WORK TASK →
Filter the listing for lines containing "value".

::::

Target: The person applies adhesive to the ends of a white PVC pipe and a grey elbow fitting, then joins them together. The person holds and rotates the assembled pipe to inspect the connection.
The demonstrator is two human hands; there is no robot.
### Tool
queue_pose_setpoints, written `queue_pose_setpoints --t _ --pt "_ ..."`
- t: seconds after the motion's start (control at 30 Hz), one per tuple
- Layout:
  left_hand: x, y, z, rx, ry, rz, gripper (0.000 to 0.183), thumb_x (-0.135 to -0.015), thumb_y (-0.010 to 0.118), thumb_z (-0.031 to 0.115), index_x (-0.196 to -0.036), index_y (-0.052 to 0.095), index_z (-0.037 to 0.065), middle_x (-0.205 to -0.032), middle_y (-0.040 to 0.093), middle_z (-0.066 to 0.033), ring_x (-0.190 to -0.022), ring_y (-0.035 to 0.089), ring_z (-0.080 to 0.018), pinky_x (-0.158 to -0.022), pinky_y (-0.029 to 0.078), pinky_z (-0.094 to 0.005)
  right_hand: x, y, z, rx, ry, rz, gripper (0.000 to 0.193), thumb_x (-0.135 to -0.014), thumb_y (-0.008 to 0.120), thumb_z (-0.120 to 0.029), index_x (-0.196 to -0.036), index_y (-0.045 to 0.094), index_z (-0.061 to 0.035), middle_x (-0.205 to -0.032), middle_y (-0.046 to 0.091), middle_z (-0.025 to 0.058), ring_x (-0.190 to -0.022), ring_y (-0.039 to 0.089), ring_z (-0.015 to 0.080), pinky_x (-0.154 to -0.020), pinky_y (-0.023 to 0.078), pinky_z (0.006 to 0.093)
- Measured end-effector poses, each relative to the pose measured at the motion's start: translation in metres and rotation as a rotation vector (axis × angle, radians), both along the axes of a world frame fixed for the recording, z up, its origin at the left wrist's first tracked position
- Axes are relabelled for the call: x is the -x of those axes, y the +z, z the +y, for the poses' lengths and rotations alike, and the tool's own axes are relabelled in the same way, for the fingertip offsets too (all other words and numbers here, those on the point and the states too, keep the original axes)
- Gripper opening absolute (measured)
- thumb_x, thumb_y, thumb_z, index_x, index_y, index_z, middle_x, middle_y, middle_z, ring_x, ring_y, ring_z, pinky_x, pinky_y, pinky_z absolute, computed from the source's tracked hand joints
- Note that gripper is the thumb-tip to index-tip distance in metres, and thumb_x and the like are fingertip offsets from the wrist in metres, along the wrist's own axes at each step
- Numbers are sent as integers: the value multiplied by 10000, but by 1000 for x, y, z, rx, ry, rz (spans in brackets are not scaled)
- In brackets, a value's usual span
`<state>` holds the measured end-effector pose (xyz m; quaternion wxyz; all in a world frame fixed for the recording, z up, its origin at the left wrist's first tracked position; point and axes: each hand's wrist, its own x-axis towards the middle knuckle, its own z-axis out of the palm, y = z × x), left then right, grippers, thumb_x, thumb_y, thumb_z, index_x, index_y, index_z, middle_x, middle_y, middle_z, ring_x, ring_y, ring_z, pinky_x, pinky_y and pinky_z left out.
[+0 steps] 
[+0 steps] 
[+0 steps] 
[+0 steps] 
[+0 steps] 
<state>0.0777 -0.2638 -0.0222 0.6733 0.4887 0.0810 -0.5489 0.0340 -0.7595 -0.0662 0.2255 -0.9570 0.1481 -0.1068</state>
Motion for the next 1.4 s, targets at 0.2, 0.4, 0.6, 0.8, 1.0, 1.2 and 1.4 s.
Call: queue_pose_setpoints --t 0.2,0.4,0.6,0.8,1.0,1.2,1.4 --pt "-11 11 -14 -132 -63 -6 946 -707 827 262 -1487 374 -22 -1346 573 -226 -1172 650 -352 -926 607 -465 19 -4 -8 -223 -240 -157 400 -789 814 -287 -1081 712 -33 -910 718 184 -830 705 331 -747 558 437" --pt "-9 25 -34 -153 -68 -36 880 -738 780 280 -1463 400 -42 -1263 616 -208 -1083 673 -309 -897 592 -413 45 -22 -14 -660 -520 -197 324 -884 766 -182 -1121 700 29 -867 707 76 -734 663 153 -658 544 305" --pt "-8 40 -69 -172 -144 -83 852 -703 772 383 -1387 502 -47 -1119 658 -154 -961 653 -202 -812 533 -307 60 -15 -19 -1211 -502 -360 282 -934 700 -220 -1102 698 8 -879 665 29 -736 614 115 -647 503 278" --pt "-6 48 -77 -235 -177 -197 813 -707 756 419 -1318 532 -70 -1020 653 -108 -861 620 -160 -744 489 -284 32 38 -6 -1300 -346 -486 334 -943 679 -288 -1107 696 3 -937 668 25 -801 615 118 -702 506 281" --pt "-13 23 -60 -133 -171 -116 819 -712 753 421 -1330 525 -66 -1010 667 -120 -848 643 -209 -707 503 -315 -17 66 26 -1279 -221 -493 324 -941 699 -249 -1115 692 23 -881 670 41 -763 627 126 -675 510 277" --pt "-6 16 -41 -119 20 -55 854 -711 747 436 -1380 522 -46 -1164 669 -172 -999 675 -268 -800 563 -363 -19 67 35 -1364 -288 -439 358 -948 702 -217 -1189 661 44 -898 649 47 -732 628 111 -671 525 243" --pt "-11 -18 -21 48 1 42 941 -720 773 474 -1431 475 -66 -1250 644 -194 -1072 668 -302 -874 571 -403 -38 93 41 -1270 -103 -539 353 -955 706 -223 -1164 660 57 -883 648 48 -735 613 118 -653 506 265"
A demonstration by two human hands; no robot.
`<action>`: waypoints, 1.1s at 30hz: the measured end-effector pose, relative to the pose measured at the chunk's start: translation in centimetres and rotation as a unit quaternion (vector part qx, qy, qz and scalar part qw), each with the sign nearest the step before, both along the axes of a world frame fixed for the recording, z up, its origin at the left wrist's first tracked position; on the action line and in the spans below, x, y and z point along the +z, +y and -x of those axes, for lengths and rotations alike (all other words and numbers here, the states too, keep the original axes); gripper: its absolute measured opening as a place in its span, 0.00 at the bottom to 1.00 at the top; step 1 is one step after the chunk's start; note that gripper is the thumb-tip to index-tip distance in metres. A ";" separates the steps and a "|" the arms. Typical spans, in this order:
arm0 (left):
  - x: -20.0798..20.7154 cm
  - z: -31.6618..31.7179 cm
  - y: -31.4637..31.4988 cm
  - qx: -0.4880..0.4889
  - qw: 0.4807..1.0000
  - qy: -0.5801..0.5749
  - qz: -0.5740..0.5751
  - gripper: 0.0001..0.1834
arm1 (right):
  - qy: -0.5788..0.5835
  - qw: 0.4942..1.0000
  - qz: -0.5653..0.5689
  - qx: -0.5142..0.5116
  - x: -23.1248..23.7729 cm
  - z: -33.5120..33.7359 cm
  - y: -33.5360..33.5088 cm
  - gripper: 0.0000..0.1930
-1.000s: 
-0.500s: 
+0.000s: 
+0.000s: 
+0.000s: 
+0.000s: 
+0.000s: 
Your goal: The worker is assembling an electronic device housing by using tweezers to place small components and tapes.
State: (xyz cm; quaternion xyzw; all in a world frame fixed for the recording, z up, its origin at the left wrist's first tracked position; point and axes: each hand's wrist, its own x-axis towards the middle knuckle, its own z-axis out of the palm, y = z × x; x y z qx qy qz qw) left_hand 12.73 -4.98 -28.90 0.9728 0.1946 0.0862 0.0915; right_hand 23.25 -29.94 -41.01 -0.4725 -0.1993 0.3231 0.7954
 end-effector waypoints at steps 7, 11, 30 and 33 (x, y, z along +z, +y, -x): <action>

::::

SOLUTION →
- Numbers are sent as integers: the value multiplied by 10000, but by 1000 for x, y, z, rx, ry, rz (spans in brackets are not scaled)
- In brackets, a value's usual span

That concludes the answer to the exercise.